Microsoft boffins: Who needs Intel CPUs when you've got FPGAs?
Bing searches get speed boost from Catapult integration
Microsoft hooks up reprogrammable chips directly to its data centers' internal networks to ramp up the performance of its web applications.
The Windows giant is so impressed by the tech, it reckons the customizable hardware could eventually take on more computational work than the Intel workhorse processors that today fill its servers. This comes as Google signals its intention to run non-Intel CPUs in its data centers.
In a research paper titled A Cloud-Scale Acceleration Architecture, Microsoft describes how mainlining field-programmable gate arrays straight into its network boosts the performance of Bing search query returns and other services.
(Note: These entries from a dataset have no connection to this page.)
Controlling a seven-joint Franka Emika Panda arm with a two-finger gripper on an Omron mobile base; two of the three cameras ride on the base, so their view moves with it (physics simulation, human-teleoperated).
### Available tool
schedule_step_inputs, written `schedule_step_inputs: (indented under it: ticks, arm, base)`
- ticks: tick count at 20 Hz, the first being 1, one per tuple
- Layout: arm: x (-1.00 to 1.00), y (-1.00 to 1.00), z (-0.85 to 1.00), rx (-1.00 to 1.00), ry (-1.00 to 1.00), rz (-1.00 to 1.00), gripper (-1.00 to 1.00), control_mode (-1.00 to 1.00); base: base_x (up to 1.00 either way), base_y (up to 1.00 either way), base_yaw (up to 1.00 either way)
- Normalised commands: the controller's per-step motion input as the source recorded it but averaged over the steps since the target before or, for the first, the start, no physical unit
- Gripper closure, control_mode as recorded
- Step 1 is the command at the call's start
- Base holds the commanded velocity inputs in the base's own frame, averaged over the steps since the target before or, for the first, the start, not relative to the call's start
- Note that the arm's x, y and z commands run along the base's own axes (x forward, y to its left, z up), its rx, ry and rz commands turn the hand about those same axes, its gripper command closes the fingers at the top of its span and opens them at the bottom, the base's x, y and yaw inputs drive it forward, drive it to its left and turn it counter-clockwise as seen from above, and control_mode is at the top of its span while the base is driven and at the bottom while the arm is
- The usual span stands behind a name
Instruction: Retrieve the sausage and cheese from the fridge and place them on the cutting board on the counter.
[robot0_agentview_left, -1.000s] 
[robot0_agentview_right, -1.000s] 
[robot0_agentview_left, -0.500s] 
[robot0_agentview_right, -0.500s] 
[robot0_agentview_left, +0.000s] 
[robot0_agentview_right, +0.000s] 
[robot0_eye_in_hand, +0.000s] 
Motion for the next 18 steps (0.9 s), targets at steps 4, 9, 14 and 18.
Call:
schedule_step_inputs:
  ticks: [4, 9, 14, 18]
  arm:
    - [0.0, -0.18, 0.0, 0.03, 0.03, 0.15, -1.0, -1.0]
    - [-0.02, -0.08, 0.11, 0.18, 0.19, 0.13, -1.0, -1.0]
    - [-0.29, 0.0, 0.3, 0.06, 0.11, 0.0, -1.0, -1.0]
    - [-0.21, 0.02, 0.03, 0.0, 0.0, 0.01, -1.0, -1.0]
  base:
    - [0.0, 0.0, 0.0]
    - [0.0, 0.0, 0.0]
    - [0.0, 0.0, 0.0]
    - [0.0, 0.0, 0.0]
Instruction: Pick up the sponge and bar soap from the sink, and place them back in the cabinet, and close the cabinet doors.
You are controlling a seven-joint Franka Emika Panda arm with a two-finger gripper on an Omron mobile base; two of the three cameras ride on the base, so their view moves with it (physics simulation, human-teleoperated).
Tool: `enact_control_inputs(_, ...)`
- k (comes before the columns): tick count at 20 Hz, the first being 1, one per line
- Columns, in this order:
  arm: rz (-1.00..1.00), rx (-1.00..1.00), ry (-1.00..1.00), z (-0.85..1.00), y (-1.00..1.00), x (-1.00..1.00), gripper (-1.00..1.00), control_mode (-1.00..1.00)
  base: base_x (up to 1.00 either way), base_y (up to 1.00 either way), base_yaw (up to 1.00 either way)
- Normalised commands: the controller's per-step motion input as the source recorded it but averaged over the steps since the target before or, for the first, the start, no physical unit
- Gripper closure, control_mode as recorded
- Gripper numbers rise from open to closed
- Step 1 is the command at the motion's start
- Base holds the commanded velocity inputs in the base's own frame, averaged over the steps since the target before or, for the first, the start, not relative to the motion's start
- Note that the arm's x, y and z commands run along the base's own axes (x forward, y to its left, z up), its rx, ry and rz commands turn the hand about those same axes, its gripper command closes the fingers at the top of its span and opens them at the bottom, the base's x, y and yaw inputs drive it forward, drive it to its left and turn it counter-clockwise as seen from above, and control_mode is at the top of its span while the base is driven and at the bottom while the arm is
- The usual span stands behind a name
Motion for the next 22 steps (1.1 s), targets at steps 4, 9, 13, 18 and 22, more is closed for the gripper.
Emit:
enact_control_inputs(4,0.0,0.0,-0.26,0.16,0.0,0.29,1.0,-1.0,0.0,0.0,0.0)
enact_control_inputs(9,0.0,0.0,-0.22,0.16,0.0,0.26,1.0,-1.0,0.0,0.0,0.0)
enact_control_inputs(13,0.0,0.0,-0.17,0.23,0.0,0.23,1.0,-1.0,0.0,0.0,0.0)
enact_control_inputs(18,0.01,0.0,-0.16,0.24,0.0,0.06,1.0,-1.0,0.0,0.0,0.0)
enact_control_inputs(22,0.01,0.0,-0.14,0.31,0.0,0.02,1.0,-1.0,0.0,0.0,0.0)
The paper appeared online today, and will be published by the IEEE Computer Society's 49th symposium on microarchitectures, which kicked off on Saturday.
FPGAs are reprogrammable chips that are chock full of decision-making circuits that can be linked together to form an application in silicon: think of the arrays as a box of Lego bricks that you can assemble as needed to build a new thing. Rather than create toy space stations and pirate ships, though, you're crafting specialized hardware that can crunch data at high speed, ideally far faster than software running on a generic processor.
Microsoft has been exploring the use of FPGAs since 2010 with its Project Catapult effort. Last month, it went public with its use of the Intel Altera FPGA chips in its Azure cloud.
The logic arrays sit on a daughter board within their host servers together with their own RAM. The boards are connected to the host CPUs by a PCIe gen-3 interface. They are also wired directly into a nearby switch using a 40Gbps QSFP link and pass packets to and from the network to the host server's traditional NIC. Thus, the FPGA acts an accelerator, directly manipulating data as it flows in and out of the machine.
Microsoft's design essentially moves the FPGA into the direct path of incoming requests and outgoing data, which saves having to shunt data from the NIC to the FPGA and back again over an internal system bus. The arrays can handle tasks all by themselves in silicon, or pass information to the host Intel x86 processors to operate on if needed and potentially perform additional manipulations on the data while in transit.
For example, the FPGAs can encrypt and decrypt data on the fly before it hits the app running on the box.
The result, says Microsoft, has been a decrease in latency for all of the cloud services using the design. "By enabling the FPGA to talk directly to the network switch, each FPGA can communicate directly with every other FPGA in the datacenter, over the network, without any CPU software," Microsoft researchers write in their paper.
"This flexibility enables ganging together groups of FPGAs into service pools."
By doing this with the Bing web search data centers, Microsoft researchers found that the servers were able to handle higher loads of search queries more quickly, and with the need for fewer machines. We're told that the FPGA-accelerated design has been "deployed at hyperscale in Microsoft’s production data centers worldwide."
The Redmond researchers believe that the integration of FPGAs can have similar results with other cloud computing platforms, whether they be web applications or local cloud tasks such as software-defined networking.
"With the Configurable Clouds design, reconfigurable logic becomes a first-class resource in the datacenter, and over time may even be running more computational work than the data center's CPUs," Microsoft concludes.
For what it's worth, Intel is working on x86 Xeon processors with builtin FPGAs. ®